X.ai, Elon Musk’s AI startup, has unveiled its latest AI production model, the Grok-1.5. Set to launch social network X’s Grok chatbot in the not-too-distant future (“in the next few days,” X.ai writes in a suspension), the Grok-1.5 appears to be a measurable upgrade over its predecessor, the Grok-1 — at least judging by the benchmark results and specifications X has released.
Grok-1.5 benefits from “enhanced reasoning,” according to X.ai, particularly when it comes to coding and math-related tasks. The model more than doubles the Grok-1’s score on a popular math benchmark, MATH, and scores over ten percentage points better on the HumanEval test of programming language generation and problem-solving abilities.
Of course, it is difficult to predict how these results will translate into real-world use. As we wrote recently, commonly used AI benchmarks, which measure things as intrinsic as performance on graduate-level chemistry exam questions, don’t quite capture how the average human interacts with models today.
An improvement that must lead to noticeable gains is the frame size the Grok-1.5 can take compared to the Grok-1.

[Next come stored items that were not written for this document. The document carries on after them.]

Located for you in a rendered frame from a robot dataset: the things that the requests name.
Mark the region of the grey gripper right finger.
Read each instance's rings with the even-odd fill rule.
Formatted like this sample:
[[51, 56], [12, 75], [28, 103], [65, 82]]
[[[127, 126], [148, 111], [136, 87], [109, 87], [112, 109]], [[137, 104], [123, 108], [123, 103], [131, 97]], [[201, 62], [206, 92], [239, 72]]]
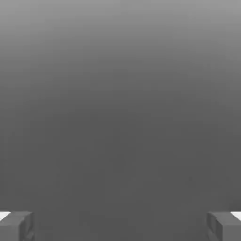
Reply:
[[241, 241], [241, 211], [208, 212], [208, 241]]

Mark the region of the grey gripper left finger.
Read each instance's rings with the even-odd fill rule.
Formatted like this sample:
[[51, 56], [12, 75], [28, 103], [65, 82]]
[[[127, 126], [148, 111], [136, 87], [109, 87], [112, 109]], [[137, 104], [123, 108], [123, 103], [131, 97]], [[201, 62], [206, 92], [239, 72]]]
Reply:
[[0, 221], [0, 241], [35, 241], [34, 218], [31, 211], [10, 212]]

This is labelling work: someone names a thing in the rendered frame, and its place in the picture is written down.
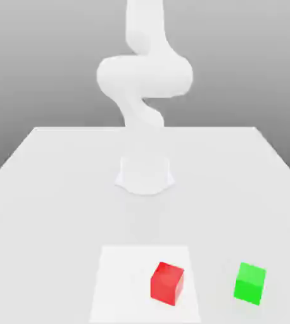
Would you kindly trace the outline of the small green cube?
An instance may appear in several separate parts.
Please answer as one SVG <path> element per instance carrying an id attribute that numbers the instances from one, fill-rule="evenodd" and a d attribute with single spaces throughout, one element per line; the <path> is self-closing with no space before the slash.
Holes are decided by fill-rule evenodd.
<path id="1" fill-rule="evenodd" d="M 266 269 L 242 262 L 236 277 L 233 296 L 236 299 L 259 306 L 266 274 Z"/>

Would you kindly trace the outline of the small red cube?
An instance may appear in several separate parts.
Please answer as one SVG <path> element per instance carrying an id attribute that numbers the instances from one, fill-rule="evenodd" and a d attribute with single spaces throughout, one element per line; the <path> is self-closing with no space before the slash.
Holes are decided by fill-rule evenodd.
<path id="1" fill-rule="evenodd" d="M 150 280 L 152 299 L 175 306 L 184 286 L 184 269 L 160 262 Z"/>

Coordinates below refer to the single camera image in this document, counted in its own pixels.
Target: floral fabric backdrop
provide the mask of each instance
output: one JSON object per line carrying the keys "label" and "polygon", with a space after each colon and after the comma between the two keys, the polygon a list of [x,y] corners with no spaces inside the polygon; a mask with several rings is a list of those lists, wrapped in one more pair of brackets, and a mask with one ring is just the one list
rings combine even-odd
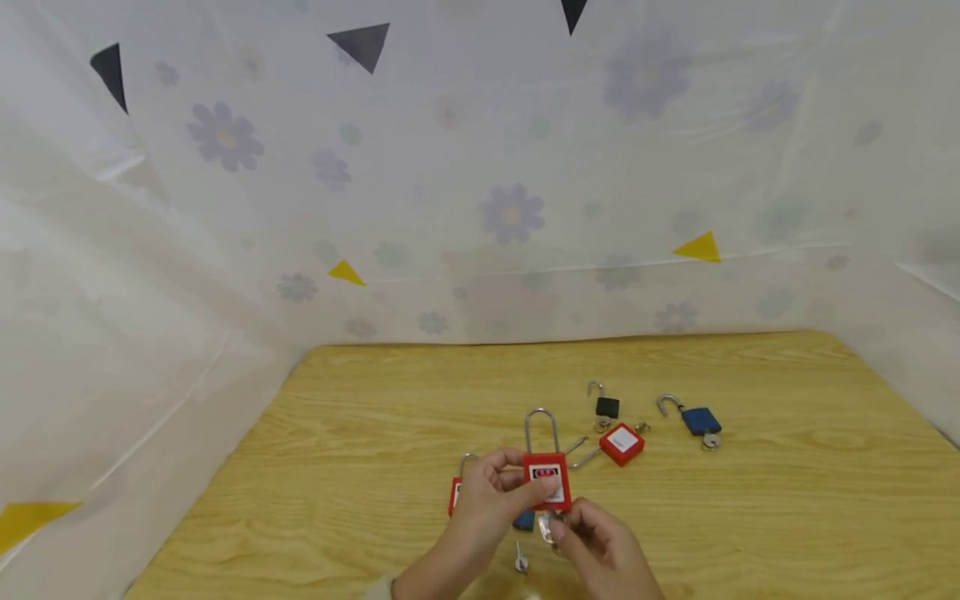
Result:
{"label": "floral fabric backdrop", "polygon": [[0,12],[0,503],[87,510],[0,596],[113,593],[322,344],[818,328],[960,440],[956,3]]}

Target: triangle pattern
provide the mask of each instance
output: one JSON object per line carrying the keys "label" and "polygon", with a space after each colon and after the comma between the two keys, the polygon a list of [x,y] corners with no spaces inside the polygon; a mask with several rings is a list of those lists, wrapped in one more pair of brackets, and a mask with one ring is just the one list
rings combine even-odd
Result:
{"label": "triangle pattern", "polygon": [[584,13],[584,7],[587,5],[587,0],[561,1],[564,4],[566,27],[570,30],[570,34],[573,35],[573,30],[577,27],[577,22],[580,21],[580,15]]}
{"label": "triangle pattern", "polygon": [[674,250],[673,253],[697,260],[720,262],[720,251],[717,250],[716,240],[713,239],[713,231],[708,231],[700,237],[690,240]]}
{"label": "triangle pattern", "polygon": [[50,521],[81,502],[12,502],[0,513],[0,554],[10,550]]}
{"label": "triangle pattern", "polygon": [[338,279],[343,279],[344,281],[349,281],[350,283],[356,283],[357,285],[367,285],[364,283],[363,279],[360,278],[357,272],[353,270],[353,267],[350,266],[350,263],[346,262],[346,260],[341,260],[338,262],[336,267],[327,272],[327,275],[331,277],[337,277]]}
{"label": "triangle pattern", "polygon": [[372,75],[376,63],[380,60],[383,44],[387,41],[387,30],[390,23],[371,25],[360,29],[350,29],[327,37],[340,46],[344,52],[360,63]]}
{"label": "triangle pattern", "polygon": [[107,89],[120,108],[127,112],[127,95],[123,91],[123,73],[120,70],[120,44],[104,48],[90,59],[90,66],[104,80]]}

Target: wooden table
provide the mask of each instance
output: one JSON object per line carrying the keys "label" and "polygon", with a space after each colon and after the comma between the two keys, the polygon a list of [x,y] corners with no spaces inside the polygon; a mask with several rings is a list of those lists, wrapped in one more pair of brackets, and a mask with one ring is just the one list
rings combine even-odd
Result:
{"label": "wooden table", "polygon": [[[595,443],[594,378],[653,430],[628,466],[575,471],[573,493],[634,527],[668,597],[960,597],[957,452],[817,332],[317,348],[127,597],[359,598],[444,528],[461,454],[522,447],[530,408],[557,414],[562,444]],[[709,407],[723,447],[662,417],[662,393]],[[585,596],[539,535],[513,531],[464,597]]]}

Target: sleeve
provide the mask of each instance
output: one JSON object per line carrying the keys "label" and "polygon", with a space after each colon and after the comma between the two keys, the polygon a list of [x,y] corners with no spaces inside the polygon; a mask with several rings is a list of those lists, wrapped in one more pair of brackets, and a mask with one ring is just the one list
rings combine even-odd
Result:
{"label": "sleeve", "polygon": [[394,579],[392,577],[381,579],[367,590],[367,595],[363,597],[364,600],[393,600],[394,595],[391,592],[393,583]]}

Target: blue padlock
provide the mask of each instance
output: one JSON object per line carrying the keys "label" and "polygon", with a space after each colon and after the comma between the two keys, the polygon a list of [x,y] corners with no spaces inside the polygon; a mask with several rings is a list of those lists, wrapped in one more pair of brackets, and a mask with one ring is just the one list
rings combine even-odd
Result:
{"label": "blue padlock", "polygon": [[673,402],[677,405],[686,428],[690,430],[690,435],[702,437],[705,448],[715,450],[720,447],[720,438],[716,434],[720,433],[723,428],[709,408],[688,409],[676,396],[664,394],[657,398],[657,407],[660,408],[660,412],[665,417],[667,416],[666,402]]}
{"label": "blue padlock", "polygon": [[534,530],[534,519],[536,515],[533,511],[523,511],[520,513],[520,516],[514,519],[514,529],[520,529],[522,531],[533,531]]}

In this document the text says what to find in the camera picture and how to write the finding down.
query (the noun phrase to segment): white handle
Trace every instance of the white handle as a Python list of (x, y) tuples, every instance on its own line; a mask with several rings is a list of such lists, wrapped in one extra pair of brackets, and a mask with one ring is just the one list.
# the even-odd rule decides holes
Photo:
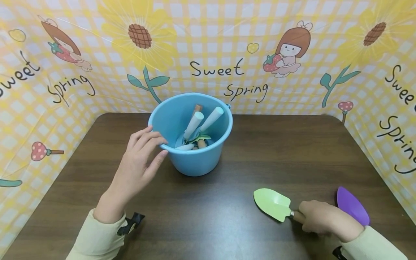
[(204, 132), (208, 127), (210, 127), (215, 121), (217, 121), (220, 116), (224, 114), (224, 110), (220, 108), (219, 106), (212, 111), (211, 115), (208, 116), (208, 118), (205, 120), (205, 122), (202, 124), (200, 131)]
[(191, 134), (199, 126), (202, 119), (204, 119), (204, 114), (202, 114), (201, 112), (195, 112), (195, 114), (193, 114), (191, 121), (189, 121), (188, 127), (186, 128), (185, 133), (183, 134), (183, 138), (185, 140), (188, 140)]
[(185, 144), (180, 147), (176, 147), (176, 149), (182, 150), (182, 151), (189, 151), (189, 150), (192, 150), (194, 147), (195, 147), (195, 144)]

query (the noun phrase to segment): hand
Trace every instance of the hand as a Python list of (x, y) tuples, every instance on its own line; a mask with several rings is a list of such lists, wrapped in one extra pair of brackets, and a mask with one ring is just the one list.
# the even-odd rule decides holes
[(303, 201), (299, 211), (306, 217), (302, 226), (305, 232), (333, 233), (341, 241), (349, 242), (364, 231), (364, 227), (353, 217), (326, 202)]
[(284, 64), (283, 64), (282, 59), (276, 63), (276, 67), (283, 67), (283, 66), (284, 66)]
[(146, 165), (153, 150), (167, 144), (159, 132), (150, 132), (152, 126), (130, 136), (127, 150), (108, 190), (101, 196), (94, 217), (101, 223), (114, 223), (120, 220), (125, 205), (137, 195), (156, 174), (168, 151), (163, 150)]

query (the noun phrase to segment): plastic bucket
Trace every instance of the plastic bucket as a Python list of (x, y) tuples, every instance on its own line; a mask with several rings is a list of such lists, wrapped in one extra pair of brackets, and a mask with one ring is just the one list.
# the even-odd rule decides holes
[[(214, 143), (200, 150), (175, 149), (176, 140), (188, 126), (196, 104), (203, 106), (201, 112), (205, 116), (204, 120), (217, 106), (224, 110), (224, 114), (206, 130), (212, 138), (210, 141)], [(153, 131), (159, 131), (168, 141), (168, 144), (162, 144), (161, 148), (169, 151), (169, 158), (179, 172), (188, 176), (201, 176), (217, 166), (224, 141), (233, 127), (233, 115), (230, 105), (215, 97), (200, 93), (186, 93), (160, 103), (150, 115), (149, 125), (153, 125)]]

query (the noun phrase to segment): purple trowel
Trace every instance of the purple trowel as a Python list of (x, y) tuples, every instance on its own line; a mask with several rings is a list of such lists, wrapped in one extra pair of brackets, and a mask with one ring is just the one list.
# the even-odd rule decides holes
[(338, 207), (355, 218), (361, 225), (367, 226), (370, 224), (370, 217), (368, 216), (367, 211), (358, 199), (346, 188), (338, 188), (336, 200)]

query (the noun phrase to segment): wooden table
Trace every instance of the wooden table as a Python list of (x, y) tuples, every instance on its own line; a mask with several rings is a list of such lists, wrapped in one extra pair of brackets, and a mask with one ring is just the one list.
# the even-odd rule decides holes
[[(131, 133), (148, 114), (97, 119), (4, 260), (65, 259), (84, 219), (110, 185)], [(218, 166), (187, 177), (165, 160), (152, 183), (128, 206), (146, 215), (118, 259), (332, 259), (334, 245), (278, 223), (255, 205), (253, 191), (270, 188), (297, 207), (302, 200), (334, 204), (338, 186), (363, 203), (371, 225), (416, 258), (416, 227), (348, 131), (329, 116), (235, 115)]]

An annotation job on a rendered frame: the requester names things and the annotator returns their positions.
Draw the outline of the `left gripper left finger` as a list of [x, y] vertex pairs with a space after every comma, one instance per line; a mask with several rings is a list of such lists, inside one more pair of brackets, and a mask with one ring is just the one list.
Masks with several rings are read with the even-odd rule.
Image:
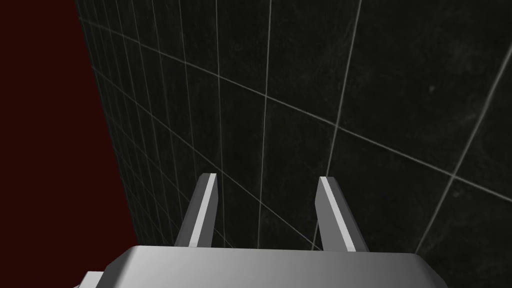
[[175, 247], [210, 248], [218, 206], [218, 177], [202, 173], [195, 186]]

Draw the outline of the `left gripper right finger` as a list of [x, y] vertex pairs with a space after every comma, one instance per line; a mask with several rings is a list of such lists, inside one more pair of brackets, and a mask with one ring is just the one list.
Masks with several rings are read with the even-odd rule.
[[334, 177], [321, 176], [315, 211], [324, 251], [368, 252], [368, 246]]

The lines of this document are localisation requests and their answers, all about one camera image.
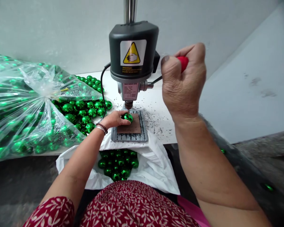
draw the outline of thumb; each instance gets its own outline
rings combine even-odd
[[[121,119],[121,125],[130,125],[130,121],[126,119]]]
[[[181,62],[174,56],[165,56],[161,61],[163,81],[173,81],[181,78]]]

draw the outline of white table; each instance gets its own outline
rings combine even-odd
[[[100,79],[101,72],[78,74],[81,77],[88,75]],[[161,76],[161,72],[158,70],[152,74],[148,81],[154,81],[159,76]],[[121,110],[124,101],[118,93],[117,82],[112,79],[109,70],[103,75],[103,88],[104,95],[114,102],[113,108]],[[177,142],[173,120],[162,98],[162,80],[155,83],[153,89],[139,92],[137,101],[133,102],[132,109],[143,112],[147,129],[155,134],[163,144]]]

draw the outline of fingernail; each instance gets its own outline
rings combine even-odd
[[[161,60],[161,67],[162,65],[164,65],[165,62],[167,62],[169,60],[169,55],[166,55],[165,57],[162,58]]]

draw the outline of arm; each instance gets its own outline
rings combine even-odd
[[[178,56],[189,59],[182,74]],[[175,123],[181,165],[203,213],[212,226],[271,226],[198,116],[206,80],[204,45],[186,47],[175,57],[162,59],[163,99]]]
[[[121,119],[121,115],[126,112],[127,111],[113,111],[101,121],[101,124],[107,129],[119,125],[130,125],[130,121]],[[95,128],[83,140],[64,169],[54,180],[41,203],[55,196],[66,196],[72,200],[76,213],[103,138],[103,131]]]

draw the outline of drill press base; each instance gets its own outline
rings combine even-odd
[[[111,132],[111,140],[116,141],[123,141],[123,142],[147,142],[148,135],[146,126],[144,123],[144,116],[141,111],[130,111],[131,114],[138,114],[139,115],[139,122],[141,127],[141,133],[117,133],[117,128],[112,128]]]

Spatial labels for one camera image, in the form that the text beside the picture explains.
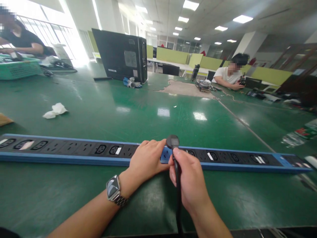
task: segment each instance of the blue power strip
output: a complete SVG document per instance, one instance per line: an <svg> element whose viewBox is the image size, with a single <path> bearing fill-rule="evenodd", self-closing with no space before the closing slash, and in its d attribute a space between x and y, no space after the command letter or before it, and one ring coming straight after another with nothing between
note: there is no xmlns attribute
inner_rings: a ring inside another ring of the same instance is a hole
<svg viewBox="0 0 317 238"><path fill-rule="evenodd" d="M139 144L4 134L0 137L0 161L129 166ZM186 147L180 149L199 159L204 170L306 173L313 171L293 154ZM168 163L172 151L165 147L161 162Z"/></svg>

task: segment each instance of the wristwatch
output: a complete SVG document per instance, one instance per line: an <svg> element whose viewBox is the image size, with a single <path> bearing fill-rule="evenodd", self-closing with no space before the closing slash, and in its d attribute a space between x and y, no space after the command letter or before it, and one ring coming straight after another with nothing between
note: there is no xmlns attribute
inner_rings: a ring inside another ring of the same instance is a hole
<svg viewBox="0 0 317 238"><path fill-rule="evenodd" d="M121 196L120 193L120 181L117 175L114 175L108 182L107 182L107 195L108 200L114 202L120 207L123 207L128 199Z"/></svg>

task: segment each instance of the watch face
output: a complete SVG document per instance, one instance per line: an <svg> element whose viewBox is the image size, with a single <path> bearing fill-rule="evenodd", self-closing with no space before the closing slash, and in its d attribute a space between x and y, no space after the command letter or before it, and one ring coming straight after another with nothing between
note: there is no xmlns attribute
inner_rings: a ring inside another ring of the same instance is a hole
<svg viewBox="0 0 317 238"><path fill-rule="evenodd" d="M111 198L119 190L118 177L115 175L107 182L107 194L108 198Z"/></svg>

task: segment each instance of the water bottle
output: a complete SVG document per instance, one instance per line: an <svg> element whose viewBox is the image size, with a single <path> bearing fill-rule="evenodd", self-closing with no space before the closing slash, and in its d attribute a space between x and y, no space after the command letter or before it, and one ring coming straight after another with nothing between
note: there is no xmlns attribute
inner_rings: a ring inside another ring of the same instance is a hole
<svg viewBox="0 0 317 238"><path fill-rule="evenodd" d="M283 137L282 143L289 144L291 147L305 144L307 141L317 136L317 119L306 123L298 130L291 132Z"/></svg>
<svg viewBox="0 0 317 238"><path fill-rule="evenodd" d="M193 70L193 74L192 74L192 77L191 77L191 81L194 81L196 79L198 71L199 71L199 68L200 68L199 64L195 65L195 68Z"/></svg>

Grok-1.5 has a framework of 128,000 tokens — “tokens” that refer to chunks of raw text (e.g., the word “fantasy” is split into “fan,” “tas,” and “tic”). The context box or window refers to input data (in this case, text) that a model examines before generating output (more text). Models with small context windows tend to forget the content of even very recent conversations, while models with larger contexts avoid this pitfall — and, as an added bonus, better understand the flow of data they receive.
“[Grok-1.5 can] use information from significantly larger documents,” X.ai writes in the aforementioned blog post. “Furthermore, the model can handle larger and more complex prompts while still maintaining its ability to follow instructions as the context window expands.”
What has historically set X.ai’s Grok models apart from other AI production models is that they answer questions about topics that are typically off-limits to other models, such as conspiracies and more controversial political ideas. The models also answer questions with “a revolutionary streak,” as Musk has described it, and with frankly rude language if asked.
It is unclear what changes, if any, Grok-1.5 brings to these areas. X.ai doesn’t mention this in the blog post.
Grok-1.5 will soon be available to early testers on X, X.ai says, accompanied by “several new features.” Musk previously hinted at summarizing threads and replies and suggesting content for posts. we’ll see if they come soon enough.
The announcement of Grok-1.5 comes on the heels of the X.ai open source Grok-1, albeit without the necessary code to improve or train it further. More recently, Musk said that more users on X — especially those paying for X’s $8 per month Premium plan — would gain access to Grok, the chatbot, which was previously only available to X Premium+ customers (who pay 16 $ per month).